● **Work required**
Repeat every record exactly.

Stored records
* * * * *
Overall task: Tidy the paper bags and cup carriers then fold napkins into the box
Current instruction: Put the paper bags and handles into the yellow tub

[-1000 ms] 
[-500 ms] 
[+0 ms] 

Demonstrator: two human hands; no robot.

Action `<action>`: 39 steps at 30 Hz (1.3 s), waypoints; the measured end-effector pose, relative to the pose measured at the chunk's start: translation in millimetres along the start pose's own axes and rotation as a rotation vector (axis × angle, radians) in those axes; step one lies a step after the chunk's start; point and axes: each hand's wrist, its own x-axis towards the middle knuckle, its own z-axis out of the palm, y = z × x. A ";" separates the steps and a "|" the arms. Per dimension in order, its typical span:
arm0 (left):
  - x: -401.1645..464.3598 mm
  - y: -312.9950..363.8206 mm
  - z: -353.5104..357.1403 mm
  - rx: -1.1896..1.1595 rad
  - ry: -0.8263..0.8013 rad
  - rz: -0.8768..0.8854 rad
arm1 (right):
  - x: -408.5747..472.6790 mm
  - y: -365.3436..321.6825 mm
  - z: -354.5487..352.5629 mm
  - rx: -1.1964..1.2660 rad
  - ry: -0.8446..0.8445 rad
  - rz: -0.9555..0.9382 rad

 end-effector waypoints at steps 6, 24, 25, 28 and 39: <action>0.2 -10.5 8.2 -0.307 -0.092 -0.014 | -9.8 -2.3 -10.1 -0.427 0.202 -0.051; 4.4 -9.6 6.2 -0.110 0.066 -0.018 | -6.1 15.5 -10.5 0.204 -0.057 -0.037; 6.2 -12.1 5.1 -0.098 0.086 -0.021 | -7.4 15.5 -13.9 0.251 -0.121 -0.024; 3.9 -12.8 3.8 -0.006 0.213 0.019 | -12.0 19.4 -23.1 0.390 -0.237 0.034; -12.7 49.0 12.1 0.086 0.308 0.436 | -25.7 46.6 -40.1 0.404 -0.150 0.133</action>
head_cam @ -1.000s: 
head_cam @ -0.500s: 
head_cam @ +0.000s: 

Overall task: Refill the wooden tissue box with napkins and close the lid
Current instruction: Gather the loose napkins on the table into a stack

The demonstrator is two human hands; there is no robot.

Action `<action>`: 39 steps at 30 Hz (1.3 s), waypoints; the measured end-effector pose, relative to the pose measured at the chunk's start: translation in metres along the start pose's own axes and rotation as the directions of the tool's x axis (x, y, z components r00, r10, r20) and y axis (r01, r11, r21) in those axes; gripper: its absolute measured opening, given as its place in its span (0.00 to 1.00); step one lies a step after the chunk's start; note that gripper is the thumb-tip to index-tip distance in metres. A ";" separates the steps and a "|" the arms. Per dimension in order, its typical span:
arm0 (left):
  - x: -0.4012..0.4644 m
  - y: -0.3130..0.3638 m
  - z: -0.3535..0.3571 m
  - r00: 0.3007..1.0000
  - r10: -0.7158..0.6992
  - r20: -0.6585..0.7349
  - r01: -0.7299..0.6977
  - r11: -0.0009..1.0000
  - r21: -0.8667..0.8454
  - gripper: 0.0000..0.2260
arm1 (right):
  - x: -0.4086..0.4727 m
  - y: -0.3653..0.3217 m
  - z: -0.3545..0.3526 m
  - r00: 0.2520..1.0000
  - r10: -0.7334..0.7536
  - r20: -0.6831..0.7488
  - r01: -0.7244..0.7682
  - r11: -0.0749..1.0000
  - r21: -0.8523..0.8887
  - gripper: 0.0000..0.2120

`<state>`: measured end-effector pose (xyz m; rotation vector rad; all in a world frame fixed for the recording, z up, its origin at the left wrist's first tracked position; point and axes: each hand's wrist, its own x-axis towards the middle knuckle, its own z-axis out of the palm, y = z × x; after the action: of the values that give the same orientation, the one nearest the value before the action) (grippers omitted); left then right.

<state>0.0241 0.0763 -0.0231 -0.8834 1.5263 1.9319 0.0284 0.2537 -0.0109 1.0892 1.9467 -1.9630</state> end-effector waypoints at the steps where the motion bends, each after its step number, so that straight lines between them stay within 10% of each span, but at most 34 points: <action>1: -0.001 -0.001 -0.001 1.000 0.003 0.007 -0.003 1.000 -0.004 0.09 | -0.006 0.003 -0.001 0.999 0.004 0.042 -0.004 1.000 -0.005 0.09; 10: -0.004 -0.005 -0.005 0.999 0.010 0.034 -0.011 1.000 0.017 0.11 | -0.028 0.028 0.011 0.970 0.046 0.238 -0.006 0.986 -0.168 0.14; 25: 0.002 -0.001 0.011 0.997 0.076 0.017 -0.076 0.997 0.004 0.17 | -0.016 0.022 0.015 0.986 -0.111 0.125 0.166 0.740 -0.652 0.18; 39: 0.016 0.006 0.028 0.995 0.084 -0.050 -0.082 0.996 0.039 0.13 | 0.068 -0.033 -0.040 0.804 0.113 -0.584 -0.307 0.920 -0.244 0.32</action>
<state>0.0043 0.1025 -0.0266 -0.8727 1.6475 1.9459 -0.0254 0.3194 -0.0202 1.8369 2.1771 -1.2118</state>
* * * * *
● **Answer space**
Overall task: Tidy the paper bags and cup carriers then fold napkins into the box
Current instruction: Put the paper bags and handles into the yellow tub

[-1000 ms] 
[-500 ms] 
[+0 ms] 

Demonstrator: two human hands; no robot.

Action `<action>`: 39 steps at 30 Hz (1.3 s), waypoints; the measured end-effector pose, relative to the pose measured at the chunk's start: translation in millimetres along the start pose's own axes and rotation as a rotation vector (axis × angle, radians) in those axes; step one lies a step after the chunk's start; point and axes: each hand's wrist, its own x-axis towards the middle knuckle, its own z-axis out of the palm, y = z × x. A ";" separates the steps and a "|" the arms. Per dimension in order, its typical span:
arm0 (left):
  - x: -401.1645..464.3598 mm
  - y: -312.9950..363.8206 mm
  - z: -353.5104..357.1403 mm
  - rx: -1.1896..1.1595 rad
  - ry: -0.8263..0.8013 rad
  - rz: -0.8768..0.8854 rad
arm1 (right):
  - x: -408.5747..472.6790 mm
  - y: -365.3436..321.6825 mm
  - z: -354.5487..352.5629 mm
  - rx: -1.1964..1.2660 rad
  - ry: -0.8446..0.8445 rad
  - rz: -0.9555..0.9382 rad

 end-effector waypoints at steps 6, 24, 25, 28 and 39: <action>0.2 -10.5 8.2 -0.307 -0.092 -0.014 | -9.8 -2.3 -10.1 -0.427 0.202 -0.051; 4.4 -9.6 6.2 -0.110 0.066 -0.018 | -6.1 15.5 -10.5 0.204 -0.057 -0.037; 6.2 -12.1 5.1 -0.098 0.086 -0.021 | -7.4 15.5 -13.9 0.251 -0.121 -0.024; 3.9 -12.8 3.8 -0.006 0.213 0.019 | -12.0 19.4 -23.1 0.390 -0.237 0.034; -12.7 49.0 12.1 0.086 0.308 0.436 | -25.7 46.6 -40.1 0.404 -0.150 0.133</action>
head_cam @ -1.000s: 
head_cam @ -0.500s: 
head_cam @ +0.000s: 

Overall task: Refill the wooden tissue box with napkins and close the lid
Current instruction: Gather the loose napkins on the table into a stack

The demonstrator is two human hands; there is no robot.

Action `<action>`: 39 steps at 30 Hz (1.3 s), waypoints; the measured end-effector pose, relative to the pose measured at the chunk's start: translation in metres along the start pose's own axes and rotation as the directions of the tool's x axis (x, y, z components r00, r10, r20) and y axis (r01, r11, r21) in those axes; gripper: its absolute measured opening, given as its place in its span (0.00 to 1.00); step one lies a step after the chunk's start; note that gripper is the thumb-tip to index-tip distance in metres. A ";" separates the steps and a "|" the arms. Per dimension in order, its typical span:
arm0 (left):
  - x: -0.4012..0.4644 m
  - y: -0.3130..0.3638 m
  - z: -0.3535..0.3571 m
  - r00: 0.3007..1.0000
  - r10: -0.7158..0.6992
  - r20: -0.6585..0.7349
  - r01: -0.7299..0.6977
  - r11: -0.0009..1.0000
  - r21: -0.8667..0.8454
  - gripper: 0.0000..0.2260
arm1 (right):
  - x: -0.4086..0.4727 m
  - y: -0.3653..0.3217 m
  - z: -0.3545..0.3526 m
  - r00: 0.2520..1.0000
  - r10: -0.7334..0.7536
  - r20: -0.6831..0.7488
  - r01: -0.7244..0.7682
  - r11: -0.0749..1.0000
  - r21: -0.8523..0.8887
  - gripper: 0.0000..0.2120

`<state>`: measured end-effector pose (xyz m; rotation vector rad; all in a world frame fixed for the recording, z up, its origin at the left wrist's first tracked position; point and axes: each hand's wrist, its own x-axis towards the middle knuckle, its own z-axis out of the palm, y = z × x; after the action: of the values that give the same orientation, the one nearest the value before the action) (grippers omitted); left then right.

<state>0.0241 0.0763 -0.0231 -0.8834 1.5263 1.9319 0.0284 0.2537 -0.0109 1.0892 1.9467 -1.9630</state> end-effector waypoints at the steps where the motion bends, each after its step number, so that straight lines between them stay within 10% of each span, but at most 34 points: <action>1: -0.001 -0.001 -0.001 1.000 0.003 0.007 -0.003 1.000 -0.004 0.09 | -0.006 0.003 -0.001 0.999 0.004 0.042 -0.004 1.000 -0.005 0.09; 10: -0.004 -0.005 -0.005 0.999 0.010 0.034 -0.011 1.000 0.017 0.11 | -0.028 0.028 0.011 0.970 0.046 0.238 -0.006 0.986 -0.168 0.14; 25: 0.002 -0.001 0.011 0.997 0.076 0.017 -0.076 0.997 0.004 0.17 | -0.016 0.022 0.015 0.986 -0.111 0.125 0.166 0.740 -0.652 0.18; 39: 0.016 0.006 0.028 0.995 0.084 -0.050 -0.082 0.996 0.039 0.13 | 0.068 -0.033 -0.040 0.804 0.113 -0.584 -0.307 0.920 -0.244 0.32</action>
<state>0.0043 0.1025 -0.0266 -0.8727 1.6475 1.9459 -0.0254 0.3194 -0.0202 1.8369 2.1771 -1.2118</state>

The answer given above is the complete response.